[PROVIDED MATERIAL Boundary: Start]

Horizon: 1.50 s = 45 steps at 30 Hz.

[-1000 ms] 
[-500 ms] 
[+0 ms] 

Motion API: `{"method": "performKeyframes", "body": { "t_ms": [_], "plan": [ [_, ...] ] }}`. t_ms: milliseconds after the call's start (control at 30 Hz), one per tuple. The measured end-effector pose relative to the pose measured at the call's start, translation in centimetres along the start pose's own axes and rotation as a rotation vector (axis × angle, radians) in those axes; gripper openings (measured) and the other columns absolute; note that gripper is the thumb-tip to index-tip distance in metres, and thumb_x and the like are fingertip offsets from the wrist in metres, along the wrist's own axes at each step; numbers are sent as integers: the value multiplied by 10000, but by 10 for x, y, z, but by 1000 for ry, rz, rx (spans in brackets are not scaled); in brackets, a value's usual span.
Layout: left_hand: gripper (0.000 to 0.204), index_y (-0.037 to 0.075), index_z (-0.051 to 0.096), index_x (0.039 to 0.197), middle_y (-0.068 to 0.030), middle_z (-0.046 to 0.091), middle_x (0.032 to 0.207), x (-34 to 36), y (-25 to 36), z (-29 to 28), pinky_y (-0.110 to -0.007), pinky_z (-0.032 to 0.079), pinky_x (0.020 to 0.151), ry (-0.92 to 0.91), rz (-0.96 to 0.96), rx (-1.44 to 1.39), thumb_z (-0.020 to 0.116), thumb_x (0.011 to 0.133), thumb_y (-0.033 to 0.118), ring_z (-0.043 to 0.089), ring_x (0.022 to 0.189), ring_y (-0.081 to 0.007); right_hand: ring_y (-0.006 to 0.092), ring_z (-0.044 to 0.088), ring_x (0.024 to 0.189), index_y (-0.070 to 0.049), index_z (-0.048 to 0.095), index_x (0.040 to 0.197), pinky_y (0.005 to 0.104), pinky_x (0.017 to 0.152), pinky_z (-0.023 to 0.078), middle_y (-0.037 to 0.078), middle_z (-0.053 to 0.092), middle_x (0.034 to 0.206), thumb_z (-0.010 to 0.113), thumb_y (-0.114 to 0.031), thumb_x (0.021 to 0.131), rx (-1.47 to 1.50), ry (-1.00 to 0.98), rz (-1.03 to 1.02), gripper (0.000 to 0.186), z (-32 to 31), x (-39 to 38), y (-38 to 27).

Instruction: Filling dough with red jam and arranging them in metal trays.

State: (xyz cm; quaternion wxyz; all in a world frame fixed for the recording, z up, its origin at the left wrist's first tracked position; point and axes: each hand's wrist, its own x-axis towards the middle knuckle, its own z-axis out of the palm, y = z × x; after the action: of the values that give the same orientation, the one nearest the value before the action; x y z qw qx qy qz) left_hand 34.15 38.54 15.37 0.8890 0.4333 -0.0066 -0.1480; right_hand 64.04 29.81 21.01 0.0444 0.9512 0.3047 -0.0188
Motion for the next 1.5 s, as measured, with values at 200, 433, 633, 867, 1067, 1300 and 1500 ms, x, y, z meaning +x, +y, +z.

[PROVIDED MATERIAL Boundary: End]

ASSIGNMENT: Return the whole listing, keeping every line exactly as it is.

TASK SOLUTION:
Horizon: 1.50 s = 45 steps at 30 Hz.

[-1000 ms] 
[-500 ms] 
[+0 ms] 

Motion API: `{"method": "performKeyframes", "body": { "t_ms": [_], "plan": [ [_, ...] ] }}`. t_ms: milliseconds after the call's start (control at 30 Hz), one per tuple. The measured end-effector pose relative to the pose measured at the call's start, translation in centimetres along the start pose's own axes and rotation as a rotation vector (axis × angle, radians) in those axes; gripper openings (measured) and the other columns absolute; note that gripper is the thumb-tip to index-tip distance in metres, and thumb_x and the like are fingertip offsets from the wrist in metres, along the wrist's own axes at each step; numbers are sent as integers: the value multiplied by 10000, but by 10 for x, y, z, but by 1000 for ry, rz, rx (spans in brackets are not scaled); in brackets, a value's usual span.
Layout: left_hand: gripper (0.000 to 0.204), index_y (-0.037 to 0.075), index_z (-0.051 to 0.096), index_x (0.039 to 0.197), middle_y (-0.068 to 0.030), middle_z (-0.046 to 0.091), middle_x (0.032 to 0.207), x (-34 to 36), y (-25 to 36), z (-29 to 28), pinky_y (-0.110 to -0.007), pinky_z (-0.032 to 0.079), pinky_x (0.020 to 0.151), ry (-0.92 to 0.91), rz (-0.96 to 0.96), rx (-1.44 to 1.39), thumb_z (-0.020 to 0.116), thumb_x (0.011 to 0.133), thumb_y (-0.033 to 0.118), ring_z (-0.043 to 0.089), ring_x (0.022 to 0.189), ring_y (-0.081 to 0.007); right_hand: ring_y (-0.006 to 0.092), ring_z (-0.044 to 0.088), ring_x (0.024 to 0.189), index_y (-0.070 to 0.049), index_z (-0.048 to 0.095), index_x (0.040 to 0.197), pinky_y (0.005 to 0.104), pinky_x (0.017 to 0.152), pinky_z (-0.023 to 0.078), middle_y (-0.037 to 0.078), middle_z (-0.053 to 0.092), middle_x (0.034 to 0.206), thumb_z (-0.010 to 0.113), thumb_y (-0.114 to 0.031), thumb_x (0.021 to 0.131), rx (-1.47 to 1.50), ry (-1.00 to 0.98), rz (-1.03 to 1.02), gripper (0.000 to 0.186), z (-32 to 31), x (-39 to 38), y (-38 to 27).

Instruction: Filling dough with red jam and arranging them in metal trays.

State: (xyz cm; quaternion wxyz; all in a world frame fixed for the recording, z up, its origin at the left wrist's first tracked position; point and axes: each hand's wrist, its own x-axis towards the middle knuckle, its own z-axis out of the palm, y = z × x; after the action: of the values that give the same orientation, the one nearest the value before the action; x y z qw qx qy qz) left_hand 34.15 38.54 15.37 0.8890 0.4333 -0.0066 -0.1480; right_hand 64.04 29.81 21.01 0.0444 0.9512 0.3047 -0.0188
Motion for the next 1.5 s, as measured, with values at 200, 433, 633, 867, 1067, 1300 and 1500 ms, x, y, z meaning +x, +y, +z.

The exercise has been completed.